Exercise instructions: Output range, inclusive: from the line containing "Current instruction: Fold" to the line containing "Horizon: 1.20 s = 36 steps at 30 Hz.". Restate those lines from the data below word for word and only those.
◇ ◇ ◇ ◇ ◇
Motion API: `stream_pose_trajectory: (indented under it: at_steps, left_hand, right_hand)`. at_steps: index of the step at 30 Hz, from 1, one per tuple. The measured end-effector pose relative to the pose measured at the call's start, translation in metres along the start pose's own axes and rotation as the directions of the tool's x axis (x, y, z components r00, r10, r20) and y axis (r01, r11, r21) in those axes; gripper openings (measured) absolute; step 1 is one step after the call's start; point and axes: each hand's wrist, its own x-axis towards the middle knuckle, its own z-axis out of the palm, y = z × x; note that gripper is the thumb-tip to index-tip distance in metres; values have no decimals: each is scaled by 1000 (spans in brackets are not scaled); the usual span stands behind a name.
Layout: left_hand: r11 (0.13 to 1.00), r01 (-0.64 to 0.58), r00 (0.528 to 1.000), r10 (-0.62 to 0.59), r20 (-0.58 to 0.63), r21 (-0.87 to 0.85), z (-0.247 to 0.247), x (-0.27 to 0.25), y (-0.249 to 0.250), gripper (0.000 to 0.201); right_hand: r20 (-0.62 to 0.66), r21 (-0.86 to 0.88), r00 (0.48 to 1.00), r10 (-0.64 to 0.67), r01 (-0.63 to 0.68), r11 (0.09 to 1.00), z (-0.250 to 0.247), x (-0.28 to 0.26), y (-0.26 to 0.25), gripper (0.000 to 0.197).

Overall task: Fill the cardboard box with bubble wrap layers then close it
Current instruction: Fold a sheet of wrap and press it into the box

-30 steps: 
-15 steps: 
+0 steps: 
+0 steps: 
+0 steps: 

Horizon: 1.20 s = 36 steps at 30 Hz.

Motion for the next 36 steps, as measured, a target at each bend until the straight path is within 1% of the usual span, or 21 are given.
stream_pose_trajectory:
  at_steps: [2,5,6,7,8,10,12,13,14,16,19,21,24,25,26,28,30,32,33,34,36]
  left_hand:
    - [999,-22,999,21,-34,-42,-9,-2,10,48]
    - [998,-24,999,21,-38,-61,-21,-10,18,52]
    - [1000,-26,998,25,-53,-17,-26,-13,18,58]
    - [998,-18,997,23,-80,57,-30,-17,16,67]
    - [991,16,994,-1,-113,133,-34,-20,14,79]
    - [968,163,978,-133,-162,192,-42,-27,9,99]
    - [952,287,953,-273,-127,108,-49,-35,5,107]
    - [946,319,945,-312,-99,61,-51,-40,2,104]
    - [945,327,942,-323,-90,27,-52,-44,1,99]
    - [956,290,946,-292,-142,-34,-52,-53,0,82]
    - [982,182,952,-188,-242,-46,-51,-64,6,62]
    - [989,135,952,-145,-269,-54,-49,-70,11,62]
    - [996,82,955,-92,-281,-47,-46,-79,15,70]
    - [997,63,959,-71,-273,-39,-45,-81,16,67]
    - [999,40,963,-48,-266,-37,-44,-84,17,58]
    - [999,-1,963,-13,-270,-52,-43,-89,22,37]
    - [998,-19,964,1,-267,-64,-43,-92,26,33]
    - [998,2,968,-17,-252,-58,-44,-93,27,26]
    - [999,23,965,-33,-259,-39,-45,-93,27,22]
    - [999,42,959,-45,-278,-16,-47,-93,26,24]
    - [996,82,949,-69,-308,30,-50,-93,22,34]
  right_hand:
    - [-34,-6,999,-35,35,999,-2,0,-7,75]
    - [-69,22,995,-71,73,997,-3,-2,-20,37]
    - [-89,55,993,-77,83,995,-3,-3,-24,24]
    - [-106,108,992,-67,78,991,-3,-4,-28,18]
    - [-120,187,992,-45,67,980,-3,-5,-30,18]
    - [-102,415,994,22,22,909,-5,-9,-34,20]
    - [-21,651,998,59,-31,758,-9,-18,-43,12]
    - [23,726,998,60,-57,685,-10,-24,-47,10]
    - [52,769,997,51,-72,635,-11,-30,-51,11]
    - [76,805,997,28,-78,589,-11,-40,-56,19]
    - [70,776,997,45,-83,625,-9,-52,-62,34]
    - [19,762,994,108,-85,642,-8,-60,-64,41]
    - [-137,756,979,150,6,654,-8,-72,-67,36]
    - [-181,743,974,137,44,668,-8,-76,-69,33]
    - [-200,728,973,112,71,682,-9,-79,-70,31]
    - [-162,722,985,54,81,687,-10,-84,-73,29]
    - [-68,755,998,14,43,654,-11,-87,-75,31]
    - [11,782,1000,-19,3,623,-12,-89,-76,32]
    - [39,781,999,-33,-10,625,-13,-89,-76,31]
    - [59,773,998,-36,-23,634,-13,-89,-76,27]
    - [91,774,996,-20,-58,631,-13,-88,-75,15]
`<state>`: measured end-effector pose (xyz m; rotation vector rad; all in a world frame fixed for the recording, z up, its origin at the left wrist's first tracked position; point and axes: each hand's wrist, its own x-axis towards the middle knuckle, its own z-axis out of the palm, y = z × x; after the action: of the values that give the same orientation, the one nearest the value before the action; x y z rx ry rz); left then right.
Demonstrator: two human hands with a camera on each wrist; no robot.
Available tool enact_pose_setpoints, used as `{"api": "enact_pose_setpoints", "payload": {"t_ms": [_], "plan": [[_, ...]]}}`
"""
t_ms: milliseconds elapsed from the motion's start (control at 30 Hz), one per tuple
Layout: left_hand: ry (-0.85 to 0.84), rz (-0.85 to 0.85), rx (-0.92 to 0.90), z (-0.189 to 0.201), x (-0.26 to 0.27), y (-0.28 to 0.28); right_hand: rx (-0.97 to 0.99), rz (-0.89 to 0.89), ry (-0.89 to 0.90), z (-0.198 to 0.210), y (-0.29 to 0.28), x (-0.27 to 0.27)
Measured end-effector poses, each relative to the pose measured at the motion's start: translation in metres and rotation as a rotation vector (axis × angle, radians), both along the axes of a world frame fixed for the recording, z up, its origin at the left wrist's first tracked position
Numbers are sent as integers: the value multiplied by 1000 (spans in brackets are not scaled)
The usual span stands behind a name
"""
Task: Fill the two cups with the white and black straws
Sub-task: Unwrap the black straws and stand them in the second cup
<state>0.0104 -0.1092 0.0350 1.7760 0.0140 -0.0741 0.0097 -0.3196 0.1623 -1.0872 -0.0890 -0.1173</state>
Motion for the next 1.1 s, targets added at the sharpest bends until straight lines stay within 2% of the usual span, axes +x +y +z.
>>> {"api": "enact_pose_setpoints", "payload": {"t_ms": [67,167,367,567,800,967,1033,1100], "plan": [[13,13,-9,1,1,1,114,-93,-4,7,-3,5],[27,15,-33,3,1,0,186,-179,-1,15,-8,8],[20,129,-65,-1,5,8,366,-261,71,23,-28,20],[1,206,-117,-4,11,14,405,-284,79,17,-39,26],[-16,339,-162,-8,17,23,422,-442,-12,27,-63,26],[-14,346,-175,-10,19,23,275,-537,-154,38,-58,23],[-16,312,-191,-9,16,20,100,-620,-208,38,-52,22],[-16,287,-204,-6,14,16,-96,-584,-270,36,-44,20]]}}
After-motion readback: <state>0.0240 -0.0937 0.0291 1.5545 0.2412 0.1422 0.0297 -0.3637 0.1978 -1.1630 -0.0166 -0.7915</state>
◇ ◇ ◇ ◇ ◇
Response for this exercise:
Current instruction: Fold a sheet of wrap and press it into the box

-30 steps: 
-15 steps: 
+0 steps: 
+0 steps: 
+0 steps: 

Horizon: 1.20 s = 36 steps at 30 Hz.

Work on this exercise is done.